About this exercise: If the records below hold pictures, omit them, and print exactly the lines from the first line through the line containing "tartan cookie box.", inclusive.

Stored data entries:
══════════════════════════════

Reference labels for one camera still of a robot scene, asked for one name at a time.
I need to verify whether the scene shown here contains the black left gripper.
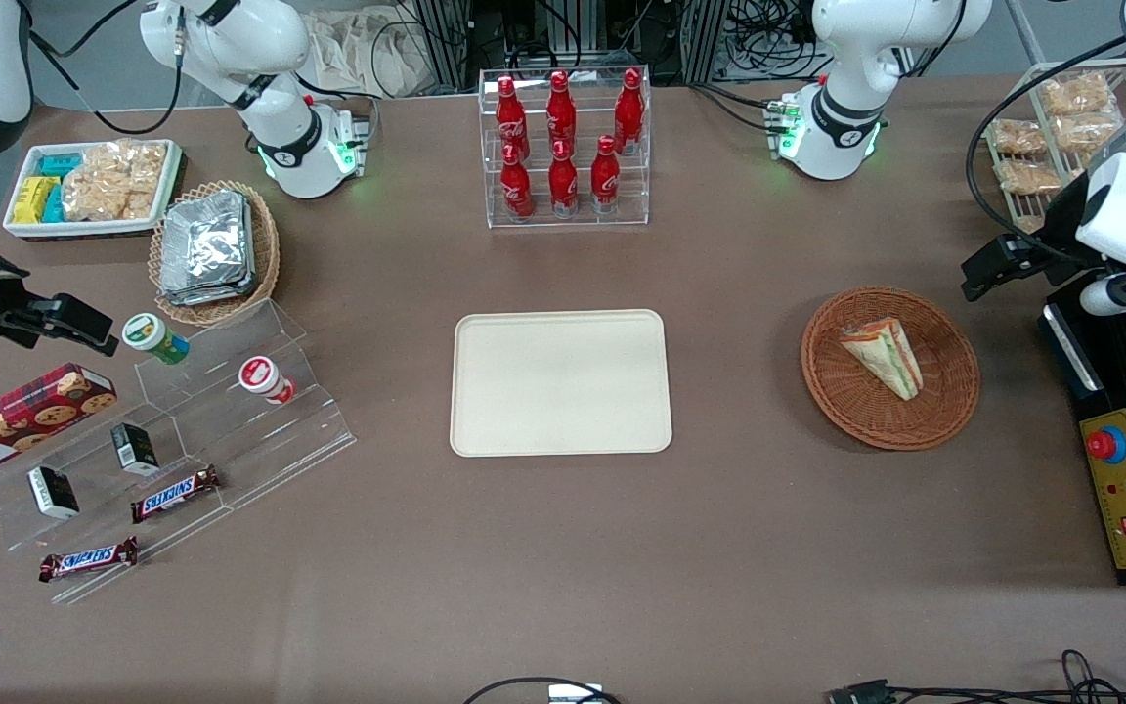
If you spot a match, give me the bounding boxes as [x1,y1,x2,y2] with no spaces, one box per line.
[961,176,1107,302]

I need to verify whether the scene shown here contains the triangle sandwich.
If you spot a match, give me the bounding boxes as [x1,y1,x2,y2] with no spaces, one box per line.
[838,317,923,403]

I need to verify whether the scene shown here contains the white rectangular snack tray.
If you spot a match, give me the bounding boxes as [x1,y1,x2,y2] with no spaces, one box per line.
[2,139,184,242]

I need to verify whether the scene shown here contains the round brown wicker basket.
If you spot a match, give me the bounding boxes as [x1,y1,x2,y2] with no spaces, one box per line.
[801,286,981,452]

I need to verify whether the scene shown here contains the oval tan wicker basket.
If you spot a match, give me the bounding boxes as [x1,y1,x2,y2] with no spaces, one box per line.
[148,179,282,328]

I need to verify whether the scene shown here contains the beige plastic tray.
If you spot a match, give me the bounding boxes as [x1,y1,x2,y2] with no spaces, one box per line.
[450,309,674,459]

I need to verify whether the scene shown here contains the yellow snack packet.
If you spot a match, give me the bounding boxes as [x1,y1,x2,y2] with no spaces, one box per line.
[11,175,61,225]

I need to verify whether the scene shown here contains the red tartan cookie box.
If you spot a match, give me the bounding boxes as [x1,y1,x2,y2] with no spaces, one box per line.
[0,362,119,484]

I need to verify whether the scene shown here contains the clear bag of rice crackers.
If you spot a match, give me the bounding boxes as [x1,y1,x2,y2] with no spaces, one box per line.
[61,139,169,223]

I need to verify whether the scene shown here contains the green lidded snack cup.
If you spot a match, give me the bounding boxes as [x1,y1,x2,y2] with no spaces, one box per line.
[121,312,191,367]

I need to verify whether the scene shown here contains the red emergency stop button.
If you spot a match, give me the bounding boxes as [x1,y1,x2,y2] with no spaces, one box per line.
[1086,426,1126,466]

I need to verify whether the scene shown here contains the small black box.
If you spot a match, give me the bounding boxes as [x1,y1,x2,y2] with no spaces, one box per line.
[110,421,161,478]
[26,465,81,521]

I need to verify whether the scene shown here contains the silver foil packet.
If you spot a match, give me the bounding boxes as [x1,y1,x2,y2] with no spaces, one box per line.
[158,196,258,308]
[160,189,253,292]

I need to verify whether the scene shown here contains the grey metal pole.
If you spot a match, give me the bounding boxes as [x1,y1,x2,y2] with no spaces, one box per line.
[1005,0,1050,66]

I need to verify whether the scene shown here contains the black yellow control box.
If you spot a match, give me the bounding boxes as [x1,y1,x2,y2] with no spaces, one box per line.
[1039,268,1126,589]

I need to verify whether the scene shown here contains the brown Snickers bar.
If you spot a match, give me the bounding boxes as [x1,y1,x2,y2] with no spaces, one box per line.
[38,535,140,585]
[129,464,223,525]

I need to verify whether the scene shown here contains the clear acrylic stepped display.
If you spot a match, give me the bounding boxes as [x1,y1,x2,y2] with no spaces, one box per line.
[0,297,358,606]

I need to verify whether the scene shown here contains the red lidded snack cup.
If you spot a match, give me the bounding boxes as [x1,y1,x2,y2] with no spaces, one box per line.
[238,355,297,406]

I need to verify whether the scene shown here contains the red cola bottle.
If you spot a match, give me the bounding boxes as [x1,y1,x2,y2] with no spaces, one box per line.
[544,70,580,157]
[495,75,532,163]
[613,67,647,156]
[499,144,536,222]
[547,139,581,219]
[588,135,622,215]

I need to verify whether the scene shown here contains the clear acrylic bottle rack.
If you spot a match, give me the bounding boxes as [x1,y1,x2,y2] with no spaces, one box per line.
[477,66,653,231]

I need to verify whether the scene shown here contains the beige cloth bag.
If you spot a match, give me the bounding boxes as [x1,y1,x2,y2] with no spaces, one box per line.
[303,6,439,100]

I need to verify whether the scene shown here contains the white wire rack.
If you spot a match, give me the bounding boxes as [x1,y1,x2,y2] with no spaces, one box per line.
[977,57,1126,241]

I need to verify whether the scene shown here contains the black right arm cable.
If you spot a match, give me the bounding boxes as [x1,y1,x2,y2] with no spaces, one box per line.
[27,0,185,137]

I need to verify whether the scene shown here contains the background cable tangle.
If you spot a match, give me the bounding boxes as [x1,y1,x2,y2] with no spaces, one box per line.
[717,0,823,83]

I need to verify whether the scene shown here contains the black tangled floor cables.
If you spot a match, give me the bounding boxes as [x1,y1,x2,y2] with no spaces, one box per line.
[890,648,1126,704]

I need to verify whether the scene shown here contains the black cable connector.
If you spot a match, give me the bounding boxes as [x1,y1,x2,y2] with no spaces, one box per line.
[826,679,898,704]

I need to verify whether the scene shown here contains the black cable loop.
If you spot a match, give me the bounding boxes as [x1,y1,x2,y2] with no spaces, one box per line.
[462,676,623,704]

══════════════════════════════

Answer to this task:
Reference labels for one camera still of a robot scene, asked for one name at a time.
I need to verify whether the scene shown here contains the black left gripper.
If you spot a match, give me the bounding boxes as [x1,y1,x2,y2] with no spaces, one box per line.
[961,176,1107,302]

I need to verify whether the scene shown here contains the triangle sandwich.
If you spot a match, give me the bounding boxes as [x1,y1,x2,y2] with no spaces, one box per line.
[838,317,923,403]

I need to verify whether the scene shown here contains the white rectangular snack tray.
If you spot a match, give me the bounding boxes as [x1,y1,x2,y2] with no spaces, one box per line.
[2,139,184,242]

I need to verify whether the scene shown here contains the round brown wicker basket.
If you spot a match, give me the bounding boxes as [x1,y1,x2,y2] with no spaces, one box per line.
[801,286,981,452]

I need to verify whether the scene shown here contains the oval tan wicker basket.
If you spot a match, give me the bounding boxes as [x1,y1,x2,y2] with no spaces, one box per line.
[148,179,282,328]

I need to verify whether the scene shown here contains the beige plastic tray.
If you spot a match, give me the bounding boxes as [x1,y1,x2,y2] with no spaces, one box per line.
[450,309,674,459]

I need to verify whether the scene shown here contains the yellow snack packet.
If you spot a match, give me the bounding boxes as [x1,y1,x2,y2] with no spaces, one box per line.
[11,175,61,225]

I need to verify whether the scene shown here contains the red tartan cookie box.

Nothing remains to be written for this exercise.